Bank of America
Der Richter lehnte den Vergleich ab und wies die Parteien an, sich auf einen Prozess vorzubereiten, der spätestens im Februar beginnen sollte
USA
Am 14. September lehnte der Richter den Vergleich ab und wies die Parteien an, sich auf einen Prozess vorzubereiten, der spätestens am 1. Februar 2010 beginnen sollte. Der Richter konzentrierte einen Großteil seiner Kritik auf die Tatsache, dass die Geldstrafe in diesem Fall von den Aktionären der Bank gezahlt würde, also von denjenigen, die durch die mangelnde Offenlegung geschädigt worden sein sollten.
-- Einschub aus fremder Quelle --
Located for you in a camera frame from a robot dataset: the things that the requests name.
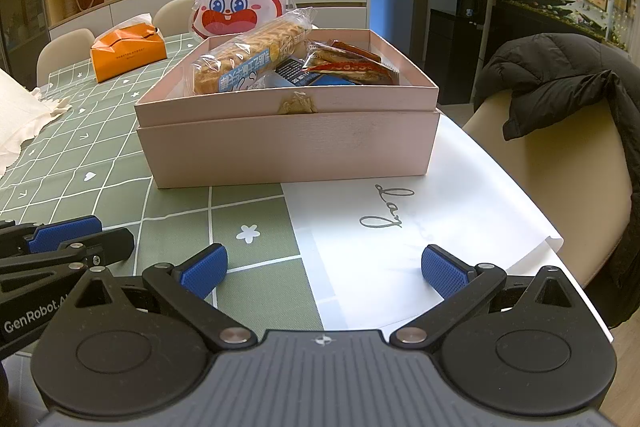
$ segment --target white plastic sheet
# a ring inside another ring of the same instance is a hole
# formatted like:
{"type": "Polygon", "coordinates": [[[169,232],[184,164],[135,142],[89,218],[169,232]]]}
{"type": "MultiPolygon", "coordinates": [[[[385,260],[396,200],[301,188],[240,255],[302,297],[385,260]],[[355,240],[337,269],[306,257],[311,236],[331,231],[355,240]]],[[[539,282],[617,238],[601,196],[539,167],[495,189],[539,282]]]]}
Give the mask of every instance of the white plastic sheet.
{"type": "Polygon", "coordinates": [[[561,264],[554,251],[562,239],[551,223],[444,115],[426,176],[282,187],[327,330],[388,335],[439,303],[420,272],[430,243],[472,266],[490,262],[510,273],[529,253],[544,252],[541,261],[528,258],[528,272],[561,264]]]}

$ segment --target orange paper bag
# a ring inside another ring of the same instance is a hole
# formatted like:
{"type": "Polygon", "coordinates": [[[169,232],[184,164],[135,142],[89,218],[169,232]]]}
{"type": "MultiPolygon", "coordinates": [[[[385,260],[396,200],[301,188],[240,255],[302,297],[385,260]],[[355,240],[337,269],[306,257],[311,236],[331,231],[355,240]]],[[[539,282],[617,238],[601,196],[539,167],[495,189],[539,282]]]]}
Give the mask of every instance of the orange paper bag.
{"type": "Polygon", "coordinates": [[[165,58],[164,39],[152,25],[149,14],[120,23],[100,35],[91,46],[98,83],[165,58]]]}

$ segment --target green checkered tablecloth
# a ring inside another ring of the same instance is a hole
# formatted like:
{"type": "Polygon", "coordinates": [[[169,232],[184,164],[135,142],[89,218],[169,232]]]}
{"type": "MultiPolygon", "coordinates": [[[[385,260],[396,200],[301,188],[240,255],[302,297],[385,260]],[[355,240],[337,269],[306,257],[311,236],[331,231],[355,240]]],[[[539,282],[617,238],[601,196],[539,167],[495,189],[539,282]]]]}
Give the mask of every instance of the green checkered tablecloth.
{"type": "Polygon", "coordinates": [[[222,243],[229,270],[210,301],[259,335],[267,327],[321,328],[279,184],[159,190],[153,181],[134,104],[194,45],[188,35],[170,37],[167,60],[101,84],[90,60],[52,73],[46,97],[69,97],[72,109],[23,144],[0,180],[0,219],[95,214],[105,229],[127,227],[136,249],[111,266],[115,275],[178,264],[222,243]]]}

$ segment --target blue gripper pad
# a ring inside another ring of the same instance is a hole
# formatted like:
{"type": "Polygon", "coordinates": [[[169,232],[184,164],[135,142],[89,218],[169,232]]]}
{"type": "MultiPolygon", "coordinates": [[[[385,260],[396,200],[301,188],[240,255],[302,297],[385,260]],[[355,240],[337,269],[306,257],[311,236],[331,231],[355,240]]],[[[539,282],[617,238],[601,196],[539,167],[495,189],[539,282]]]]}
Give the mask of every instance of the blue gripper pad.
{"type": "Polygon", "coordinates": [[[436,245],[422,251],[422,277],[443,299],[469,284],[469,272],[474,273],[474,268],[436,245]]]}
{"type": "Polygon", "coordinates": [[[37,227],[33,239],[28,241],[31,253],[48,252],[58,249],[63,241],[84,237],[102,231],[102,223],[95,216],[84,216],[59,223],[37,227]]]}
{"type": "Polygon", "coordinates": [[[224,280],[226,268],[226,249],[214,243],[176,266],[172,275],[181,286],[204,299],[224,280]]]}

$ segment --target bread loaf in plastic wrapper
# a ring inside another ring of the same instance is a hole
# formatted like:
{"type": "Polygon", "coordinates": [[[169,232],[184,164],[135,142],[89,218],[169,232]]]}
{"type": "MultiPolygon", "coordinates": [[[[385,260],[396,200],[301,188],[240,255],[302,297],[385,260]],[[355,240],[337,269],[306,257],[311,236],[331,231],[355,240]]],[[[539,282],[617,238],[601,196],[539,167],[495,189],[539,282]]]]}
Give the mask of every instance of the bread loaf in plastic wrapper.
{"type": "Polygon", "coordinates": [[[315,13],[313,8],[292,10],[202,55],[191,65],[185,94],[248,89],[305,40],[315,13]]]}

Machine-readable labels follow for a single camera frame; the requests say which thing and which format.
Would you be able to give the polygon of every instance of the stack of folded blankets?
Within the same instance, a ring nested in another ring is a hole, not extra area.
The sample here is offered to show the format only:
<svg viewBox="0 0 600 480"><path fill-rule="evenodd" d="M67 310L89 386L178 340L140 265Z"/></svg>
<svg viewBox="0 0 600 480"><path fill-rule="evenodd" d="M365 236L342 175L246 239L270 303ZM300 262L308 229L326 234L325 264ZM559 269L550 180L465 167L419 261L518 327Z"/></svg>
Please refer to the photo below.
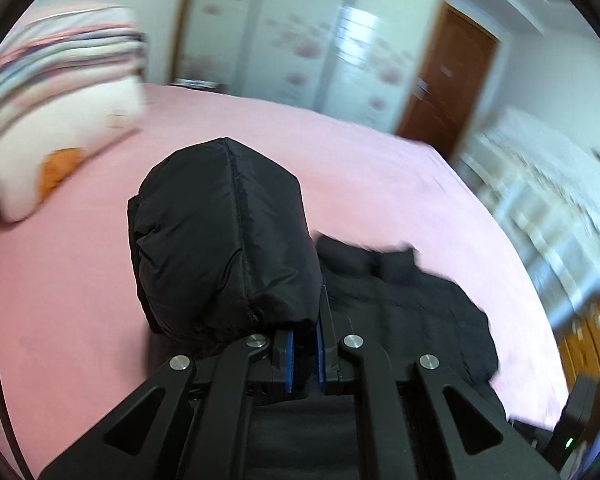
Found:
<svg viewBox="0 0 600 480"><path fill-rule="evenodd" d="M146 45L127 7L29 9L0 46L0 215L18 221L138 126Z"/></svg>

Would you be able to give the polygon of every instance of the orange patch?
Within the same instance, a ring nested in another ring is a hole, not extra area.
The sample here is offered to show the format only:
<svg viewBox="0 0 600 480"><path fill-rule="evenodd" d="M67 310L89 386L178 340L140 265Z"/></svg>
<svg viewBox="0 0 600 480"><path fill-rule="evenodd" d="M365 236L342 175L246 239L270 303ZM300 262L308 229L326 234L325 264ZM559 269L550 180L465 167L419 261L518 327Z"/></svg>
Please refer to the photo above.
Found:
<svg viewBox="0 0 600 480"><path fill-rule="evenodd" d="M53 192L60 183L82 164L84 155L78 148L58 150L47 155L40 166L40 202Z"/></svg>

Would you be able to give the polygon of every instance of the wooden cabinet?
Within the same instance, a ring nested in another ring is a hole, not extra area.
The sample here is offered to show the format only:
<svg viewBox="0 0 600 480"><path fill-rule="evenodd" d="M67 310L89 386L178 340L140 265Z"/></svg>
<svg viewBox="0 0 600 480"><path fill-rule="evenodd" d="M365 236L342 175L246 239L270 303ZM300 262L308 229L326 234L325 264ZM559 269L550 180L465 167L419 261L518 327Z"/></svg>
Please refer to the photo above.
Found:
<svg viewBox="0 0 600 480"><path fill-rule="evenodd" d="M578 374L600 378L600 302L587 319L574 322L571 333L558 342L569 389Z"/></svg>

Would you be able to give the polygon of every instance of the pink bed sheet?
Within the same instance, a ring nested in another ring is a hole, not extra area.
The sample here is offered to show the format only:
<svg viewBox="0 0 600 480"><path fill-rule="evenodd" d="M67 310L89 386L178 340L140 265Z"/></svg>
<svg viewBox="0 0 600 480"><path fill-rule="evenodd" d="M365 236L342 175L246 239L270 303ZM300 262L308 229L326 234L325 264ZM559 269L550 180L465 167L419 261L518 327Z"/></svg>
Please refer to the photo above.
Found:
<svg viewBox="0 0 600 480"><path fill-rule="evenodd" d="M374 248L408 242L424 269L461 285L488 314L507 413L556 423L567 387L532 283L432 148L269 102L146 90L141 131L90 160L31 218L0 224L0 371L35 475L145 378L126 201L174 150L225 136L298 176L311 230ZM0 448L11 456L1 428Z"/></svg>

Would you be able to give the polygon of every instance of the door frame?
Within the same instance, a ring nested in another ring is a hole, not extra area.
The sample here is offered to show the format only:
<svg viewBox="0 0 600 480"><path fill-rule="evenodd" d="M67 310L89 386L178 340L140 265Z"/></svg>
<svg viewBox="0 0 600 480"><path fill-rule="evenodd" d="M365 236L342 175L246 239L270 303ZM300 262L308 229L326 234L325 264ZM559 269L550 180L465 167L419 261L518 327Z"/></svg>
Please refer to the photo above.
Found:
<svg viewBox="0 0 600 480"><path fill-rule="evenodd" d="M431 37L431 40L429 41L429 47L428 47L428 51L427 54L425 56L424 62L422 63L420 70L418 71L418 78L423 78L427 72L429 71L429 69L431 68L431 64L433 63L433 54L435 51L435 47L438 44L438 41L440 40L440 36L442 35L442 30L443 27L445 25L445 20L446 20L446 14L448 12L452 12L453 14L455 14L456 16L458 16L459 18L462 18L463 20L465 20L467 23L469 23L469 25L471 25L472 27L475 27L477 30L479 30L481 33L483 33L485 36L488 36L489 38L491 38L495 43L496 43L496 50L494 51L493 56L491 56L490 59L490 64L489 64L489 68L487 70L487 73L485 74L484 77L484 81L487 80L491 69L493 68L493 61L496 58L496 54L498 51L498 45L500 44L500 40L491 32L489 32L486 28L484 28L480 23L477 23L476 21L472 20L471 18L469 18L466 14L462 13L460 10L456 9L455 7L453 7L452 5L450 5L449 3L447 3L446 1L444 1L442 8L440 9L440 13L438 15L438 22L436 23L436 28L435 31ZM397 128L394 131L394 134L396 136L401 137L402 134L401 132L404 131L404 127L409 123L409 120L411 119L411 116L413 115L413 112L416 108L416 105L418 104L418 99L416 98L416 96L413 93L413 89L414 89L414 85L411 87L410 89L410 93L407 96L407 103L404 109L404 113L402 114L402 119L400 120L400 122L398 123ZM475 110L475 105L478 102L478 99L480 98L480 95L482 93L482 90L480 90L480 92L476 95L474 102L472 103L472 110L471 113L469 113L469 115L466 118L466 121L464 122L464 124L461 125L460 127L460 134L458 136L458 138L462 137L462 131L466 128L467 123L470 122L472 115L474 113Z"/></svg>

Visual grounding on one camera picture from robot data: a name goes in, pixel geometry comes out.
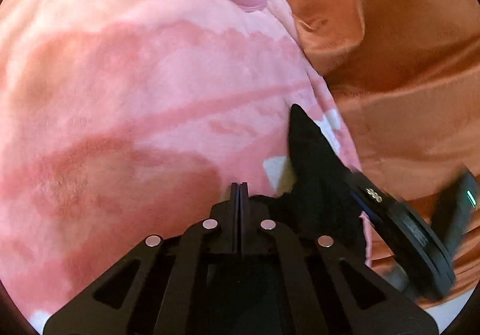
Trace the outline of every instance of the green indicator light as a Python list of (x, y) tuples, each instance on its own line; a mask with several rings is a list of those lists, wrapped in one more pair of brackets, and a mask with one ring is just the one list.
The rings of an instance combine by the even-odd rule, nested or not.
[(472, 196), (472, 193), (470, 193), (470, 190), (466, 191), (466, 195), (469, 196), (469, 200), (472, 203), (472, 206), (474, 208), (476, 208), (477, 207), (477, 202), (475, 201), (474, 197)]

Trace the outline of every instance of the pink blanket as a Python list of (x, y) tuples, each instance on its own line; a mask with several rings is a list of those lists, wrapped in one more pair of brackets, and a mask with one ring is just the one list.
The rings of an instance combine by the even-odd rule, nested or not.
[(145, 236), (207, 217), (231, 182), (281, 194), (293, 103), (356, 151), (285, 0), (5, 0), (0, 278), (39, 330)]

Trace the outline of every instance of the metal pin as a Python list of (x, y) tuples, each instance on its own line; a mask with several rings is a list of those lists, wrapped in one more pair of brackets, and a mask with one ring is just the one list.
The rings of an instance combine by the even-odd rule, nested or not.
[(214, 229), (217, 228), (218, 222), (214, 219), (206, 219), (203, 223), (203, 228), (205, 229)]
[(145, 239), (145, 244), (149, 247), (156, 247), (162, 242), (162, 238), (157, 235), (150, 235)]
[(332, 247), (334, 240), (330, 236), (323, 235), (317, 239), (317, 243), (322, 247)]
[(260, 226), (263, 228), (263, 229), (267, 229), (267, 230), (271, 230), (271, 229), (274, 229), (277, 224), (275, 224), (275, 221), (273, 220), (263, 220), (261, 223), (260, 223)]

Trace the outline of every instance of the orange satin cloth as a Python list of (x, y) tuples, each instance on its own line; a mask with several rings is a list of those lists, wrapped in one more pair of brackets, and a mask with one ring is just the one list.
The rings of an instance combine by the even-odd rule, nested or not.
[[(287, 0), (305, 54), (350, 129), (364, 173), (427, 219), (465, 164), (480, 174), (476, 0)], [(480, 216), (455, 259), (450, 298), (480, 277)], [(391, 252), (374, 236), (373, 268)]]

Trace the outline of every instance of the white patch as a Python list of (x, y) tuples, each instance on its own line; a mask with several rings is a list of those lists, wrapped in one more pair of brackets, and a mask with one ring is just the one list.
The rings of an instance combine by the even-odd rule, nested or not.
[(342, 117), (340, 117), (338, 110), (330, 109), (325, 113), (325, 117), (327, 117), (328, 122), (334, 130), (339, 130), (342, 127)]
[(292, 190), (295, 182), (290, 159), (286, 156), (274, 156), (263, 161), (263, 169), (265, 170), (270, 185), (275, 193), (283, 194)]
[(45, 327), (45, 324), (47, 323), (47, 320), (50, 319), (50, 317), (51, 314), (45, 312), (44, 310), (36, 310), (35, 312), (33, 312), (32, 316), (30, 316), (30, 319), (28, 321), (33, 326), (33, 328), (36, 329), (40, 335), (42, 335), (43, 328)]
[(315, 124), (317, 124), (320, 127), (320, 130), (323, 133), (323, 136), (326, 137), (327, 141), (330, 143), (330, 146), (332, 147), (333, 151), (337, 154), (340, 152), (340, 143), (338, 142), (337, 138), (335, 137), (335, 134), (332, 130), (332, 126), (330, 125), (330, 122), (328, 121), (326, 116), (323, 116), (322, 121), (315, 121)]

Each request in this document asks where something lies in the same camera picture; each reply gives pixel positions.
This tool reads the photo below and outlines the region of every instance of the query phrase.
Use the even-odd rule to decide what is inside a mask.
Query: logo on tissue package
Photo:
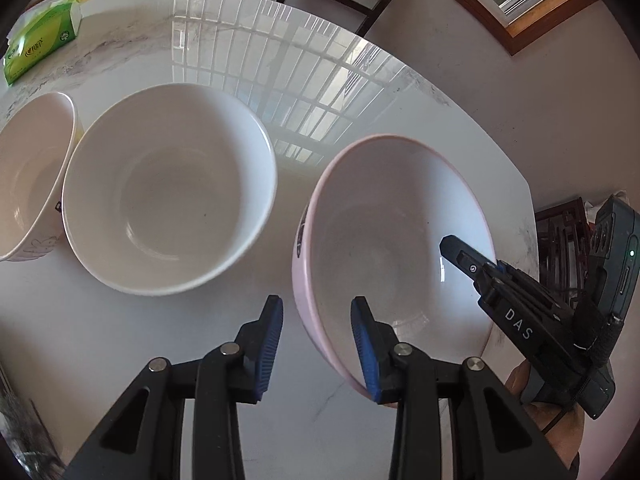
[[[27,49],[27,52],[24,53],[24,55],[29,57],[31,54],[34,54],[36,52],[36,50],[38,50],[41,46],[42,46],[42,38],[40,38],[38,41],[36,41],[34,44],[32,44]]]

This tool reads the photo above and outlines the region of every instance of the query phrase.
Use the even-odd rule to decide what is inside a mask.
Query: white marble table
[[[523,176],[433,84],[300,10],[269,0],[88,0],[82,14],[74,42],[0,89],[0,127],[28,100],[54,89],[71,95],[87,128],[148,86],[211,85],[236,95],[264,122],[278,154],[278,192],[247,256],[176,296],[111,290],[84,270],[65,241],[39,260],[1,264],[0,356],[16,389],[34,400],[68,461],[149,359],[203,356],[276,293],[285,323],[271,387],[258,408],[239,409],[247,478],[385,479],[394,411],[344,384],[311,344],[294,306],[290,252],[302,209],[322,169],[350,142],[380,132],[415,137],[468,181],[497,257],[537,277]],[[503,380],[521,359],[498,333],[483,356]]]

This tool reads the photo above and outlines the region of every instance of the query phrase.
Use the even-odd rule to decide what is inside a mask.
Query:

Er schrieb: „Es ist etwas völlig anderes, wenn genau das Management, dem vorgeworfen wird, seine Aktionäre belogen zu haben, bestimmt, wie viel vom Geld dieser Opfer verwendet werden soll, um das Verfahren gegen das Management aus der Welt zu schaffen“ ... „Der vorgeschlagene Vergleich“, fuhr der Richter fort, „deutet auf eine ziemlich zynische Beziehung zwischen den Parteien hin: Die S.E.C. kann behaupten, Fehlverhalten der Bank of America bei einer hochkarätigen Fusion aufzudecken; das Management der Bank kann behaupten, von übereifrigen Regulierungsbehörden zu einem belastenden Vergleich gezwungen worden zu sein. Und all dies geschieht auf Kosten nicht nur der Aktionäre, sondern auch der Wahrheit“.